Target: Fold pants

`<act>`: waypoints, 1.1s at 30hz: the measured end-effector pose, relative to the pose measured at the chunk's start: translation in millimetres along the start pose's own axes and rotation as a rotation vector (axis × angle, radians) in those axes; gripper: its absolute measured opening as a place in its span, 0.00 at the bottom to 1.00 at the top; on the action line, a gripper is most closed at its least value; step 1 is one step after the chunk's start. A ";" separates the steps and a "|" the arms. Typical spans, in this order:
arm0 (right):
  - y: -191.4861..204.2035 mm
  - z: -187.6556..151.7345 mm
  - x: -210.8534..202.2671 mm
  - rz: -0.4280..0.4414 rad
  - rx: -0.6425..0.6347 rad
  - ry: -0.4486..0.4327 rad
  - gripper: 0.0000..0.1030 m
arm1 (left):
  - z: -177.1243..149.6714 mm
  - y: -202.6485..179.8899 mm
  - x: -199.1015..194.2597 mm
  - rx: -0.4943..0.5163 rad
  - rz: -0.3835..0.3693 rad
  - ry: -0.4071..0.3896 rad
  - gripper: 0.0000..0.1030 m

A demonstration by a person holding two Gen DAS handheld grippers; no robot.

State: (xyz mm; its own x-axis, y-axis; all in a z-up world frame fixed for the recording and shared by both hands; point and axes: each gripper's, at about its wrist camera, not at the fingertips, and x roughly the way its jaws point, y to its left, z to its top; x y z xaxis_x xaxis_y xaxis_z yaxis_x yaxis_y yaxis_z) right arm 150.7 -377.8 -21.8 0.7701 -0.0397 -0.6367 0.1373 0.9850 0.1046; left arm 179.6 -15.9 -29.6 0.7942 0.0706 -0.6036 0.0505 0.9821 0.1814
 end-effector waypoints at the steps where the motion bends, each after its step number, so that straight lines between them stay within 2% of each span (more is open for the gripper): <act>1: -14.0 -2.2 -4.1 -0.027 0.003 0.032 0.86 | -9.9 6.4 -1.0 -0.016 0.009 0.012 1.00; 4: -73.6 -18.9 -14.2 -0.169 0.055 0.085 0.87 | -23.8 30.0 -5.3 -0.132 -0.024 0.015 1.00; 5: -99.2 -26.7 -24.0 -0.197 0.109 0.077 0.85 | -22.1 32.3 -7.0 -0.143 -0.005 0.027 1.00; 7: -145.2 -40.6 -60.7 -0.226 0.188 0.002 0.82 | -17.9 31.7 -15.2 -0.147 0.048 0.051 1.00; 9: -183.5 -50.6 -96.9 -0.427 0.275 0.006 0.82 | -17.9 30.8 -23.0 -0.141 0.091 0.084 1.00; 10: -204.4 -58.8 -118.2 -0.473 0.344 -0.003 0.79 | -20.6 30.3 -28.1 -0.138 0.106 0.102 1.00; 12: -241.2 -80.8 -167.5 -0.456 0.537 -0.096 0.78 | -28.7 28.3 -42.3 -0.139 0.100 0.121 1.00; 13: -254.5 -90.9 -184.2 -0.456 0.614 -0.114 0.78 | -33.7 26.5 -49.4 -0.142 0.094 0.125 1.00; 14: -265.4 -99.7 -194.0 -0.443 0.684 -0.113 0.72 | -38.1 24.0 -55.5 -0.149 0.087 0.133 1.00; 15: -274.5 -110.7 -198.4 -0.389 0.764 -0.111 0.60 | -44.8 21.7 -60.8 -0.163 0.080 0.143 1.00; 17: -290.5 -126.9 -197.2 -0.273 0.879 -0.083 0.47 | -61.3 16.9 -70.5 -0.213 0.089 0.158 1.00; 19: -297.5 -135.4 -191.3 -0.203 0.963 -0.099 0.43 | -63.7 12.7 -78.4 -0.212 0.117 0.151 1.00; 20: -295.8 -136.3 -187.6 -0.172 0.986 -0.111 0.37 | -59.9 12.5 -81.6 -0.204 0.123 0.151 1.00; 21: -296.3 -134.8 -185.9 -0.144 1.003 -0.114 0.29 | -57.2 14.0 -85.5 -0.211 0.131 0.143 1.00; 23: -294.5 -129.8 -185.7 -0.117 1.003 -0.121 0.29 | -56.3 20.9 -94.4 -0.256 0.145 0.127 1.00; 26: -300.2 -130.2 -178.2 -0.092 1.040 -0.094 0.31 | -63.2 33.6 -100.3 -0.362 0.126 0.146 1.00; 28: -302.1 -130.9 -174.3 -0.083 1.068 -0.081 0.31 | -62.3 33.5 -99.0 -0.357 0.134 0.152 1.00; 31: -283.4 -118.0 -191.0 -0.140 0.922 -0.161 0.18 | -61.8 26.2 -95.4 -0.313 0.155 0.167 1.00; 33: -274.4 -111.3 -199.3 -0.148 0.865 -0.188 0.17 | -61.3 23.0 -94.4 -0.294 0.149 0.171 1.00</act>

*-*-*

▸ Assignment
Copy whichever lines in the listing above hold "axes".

▸ Worked solution
`<act>`: waypoints, 1.1s at 30hz: the measured end-effector pose, relative to the pose measured at the chunk's start: translation in millimetres along the start pose's own axes and rotation as a rotation vector (axis × angle, radians) in those axes; gripper: its absolute measured opening as a place in its span, 0.00 at the bottom to 1.00 at the top; on the action line, a gripper is most closed at its least value; step 1 is one step after the chunk's start. A ";" separates the steps and a "|" the arms. Typical spans, in this order:
State: (xyz mm; its own x-axis, y-axis; all in a z-up world frame fixed for the recording and shared by both hands; point and axes: each gripper's, at about its wrist camera, not at the fingertips, and x roughly the way its jaws point, y to its left, z to its top; x y z xaxis_x xaxis_y xaxis_z yaxis_x yaxis_y yaxis_z) right arm 150.7 -377.8 -21.8 0.7701 -0.0397 -0.6367 0.1373 0.9850 0.1046; left arm 179.6 -15.9 -29.6 0.7942 0.0706 -0.6036 0.0505 0.9821 0.1814

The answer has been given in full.